## Exercise aim
In the lines below, look for "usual". Copy each line where it appears.

## Data

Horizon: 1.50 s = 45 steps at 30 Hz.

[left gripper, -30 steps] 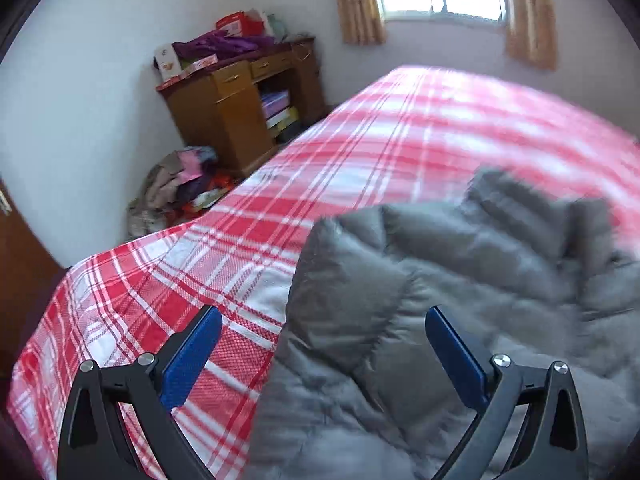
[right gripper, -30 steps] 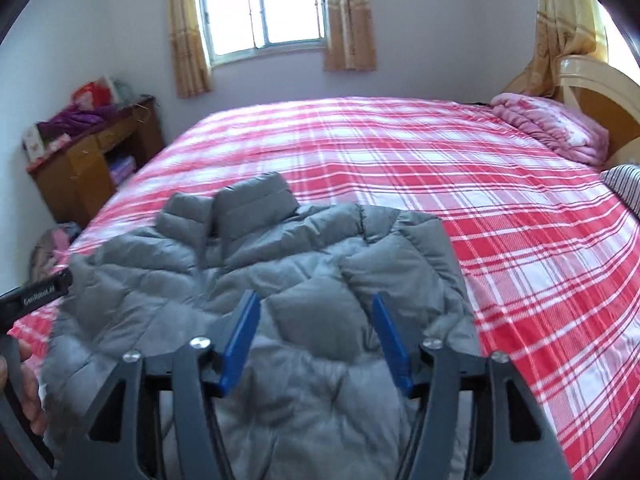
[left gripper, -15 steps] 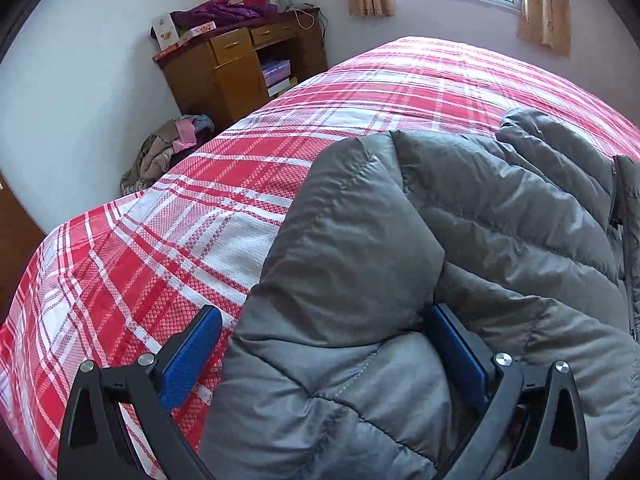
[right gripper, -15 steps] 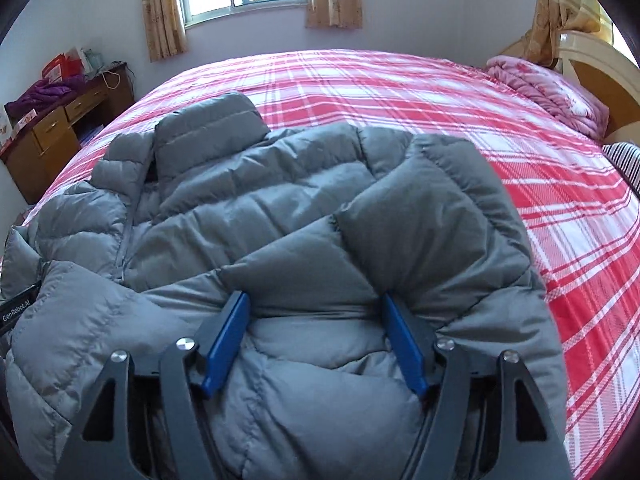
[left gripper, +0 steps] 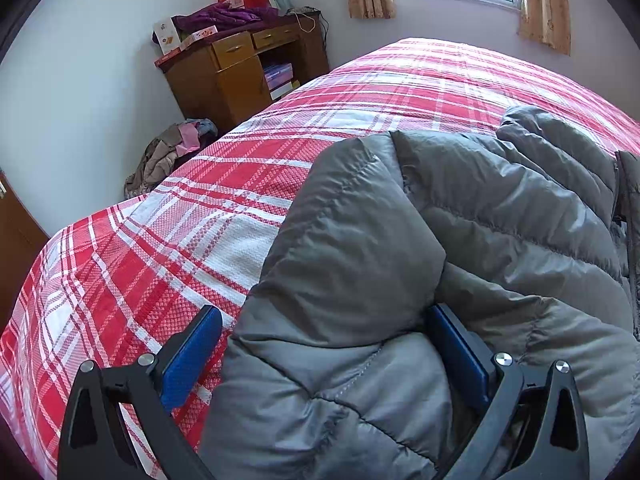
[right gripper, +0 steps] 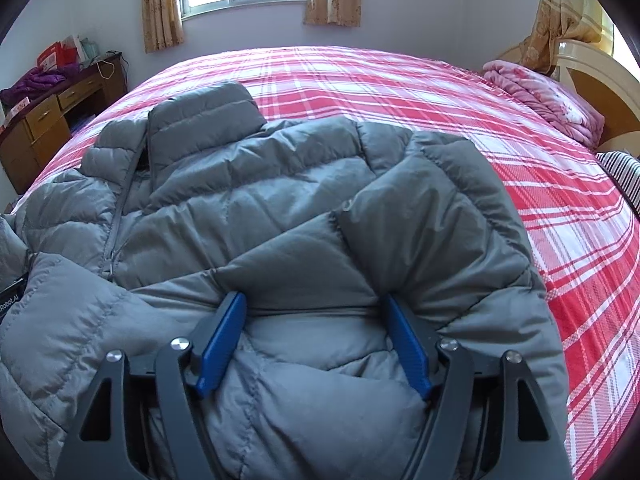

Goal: Fold large clothes

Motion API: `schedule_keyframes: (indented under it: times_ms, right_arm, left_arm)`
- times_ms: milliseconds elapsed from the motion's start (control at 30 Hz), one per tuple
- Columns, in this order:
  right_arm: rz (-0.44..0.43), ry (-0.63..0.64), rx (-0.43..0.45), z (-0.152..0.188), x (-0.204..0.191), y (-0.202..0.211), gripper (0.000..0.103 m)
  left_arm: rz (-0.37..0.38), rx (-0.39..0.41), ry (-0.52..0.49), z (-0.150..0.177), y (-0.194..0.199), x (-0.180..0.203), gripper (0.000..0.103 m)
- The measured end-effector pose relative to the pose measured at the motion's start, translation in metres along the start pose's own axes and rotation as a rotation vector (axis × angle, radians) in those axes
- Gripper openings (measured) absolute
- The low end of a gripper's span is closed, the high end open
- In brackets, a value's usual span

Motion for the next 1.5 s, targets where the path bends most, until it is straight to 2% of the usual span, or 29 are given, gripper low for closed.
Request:
schedule_keyframes:
  times_ms: [333, 467, 567, 667, 733, 800, 933, 1133, 1167, 1267, 1400, 1500]
  right_arm:
    - [0.017, -0.002, 0.004, 0.002, -0.002, 0.001, 0.074]
    - [0.013, -0.003, 0.006, 0.002, -0.002, 0.002, 0.076]
    - [-0.002, -0.005, 0.002, 0.002, -0.001, 0.002, 0.077]
    - [-0.018, 0.005, -0.011, 0.001, -0.001, 0.002, 0.083]
    - [-0.035, 0.038, -0.042, -0.001, -0.002, 0.005, 0.088]
    - [-0.055, 0.067, -0.086, -0.005, -0.002, 0.008, 0.088]
    - [-0.161, 0.049, -0.094, -0.036, 0.006, 0.027, 0.096]
    - [-0.247, -0.05, -0.143, -0.109, 0.009, 0.016, 0.097]
    - [-0.252, -0.062, -0.143, -0.12, 0.011, 0.013, 0.097]
    - [-0.267, -0.067, -0.143, -0.146, 0.007, 0.004, 0.099]
    - [-0.232, -0.073, -0.156, -0.171, 0.004, -0.011, 0.099]
    - [-0.262, -0.119, -0.203, -0.187, 0.002, -0.033, 0.099]
  left_arm:
    - [0.002, 0.005, 0.002, 0.0, -0.001, -0.002, 0.102]
    - [-0.028, 0.018, -0.015, 0.001, 0.003, 0.002, 0.102]
    - [0.004, -0.004, -0.032, -0.003, 0.005, -0.002, 0.102]
    - [-0.018, -0.009, -0.067, -0.008, 0.022, -0.012, 0.102]
    - [0.02, 0.022, -0.075, -0.017, 0.042, -0.02, 0.102]
    - [0.057, 0.042, -0.083, -0.029, 0.053, -0.022, 0.102]
    - [0.116, 0.008, -0.093, -0.072, 0.055, -0.006, 0.102]
    - [0.181, -0.011, -0.112, -0.135, 0.05, 0.042, 0.102]
    - [0.207, 0.003, -0.094, -0.148, 0.05, 0.047, 0.102]
    - [0.22, 0.014, -0.093, -0.173, 0.042, 0.064, 0.102]
    - [0.234, -0.062, -0.108, -0.191, 0.01, 0.092, 0.102]
    - [0.237, -0.081, -0.14, -0.194, -0.007, 0.112, 0.102]
Point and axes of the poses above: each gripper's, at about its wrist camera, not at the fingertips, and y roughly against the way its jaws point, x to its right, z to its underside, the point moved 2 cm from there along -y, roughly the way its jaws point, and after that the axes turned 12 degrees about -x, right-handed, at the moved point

## Solution for this exercise
- In brackets, a value's usual span
Motion for the next 1.5 s, targets where the path bends most, until it is straight to 2% of the usual span, or 29 are given, gripper low for closed.

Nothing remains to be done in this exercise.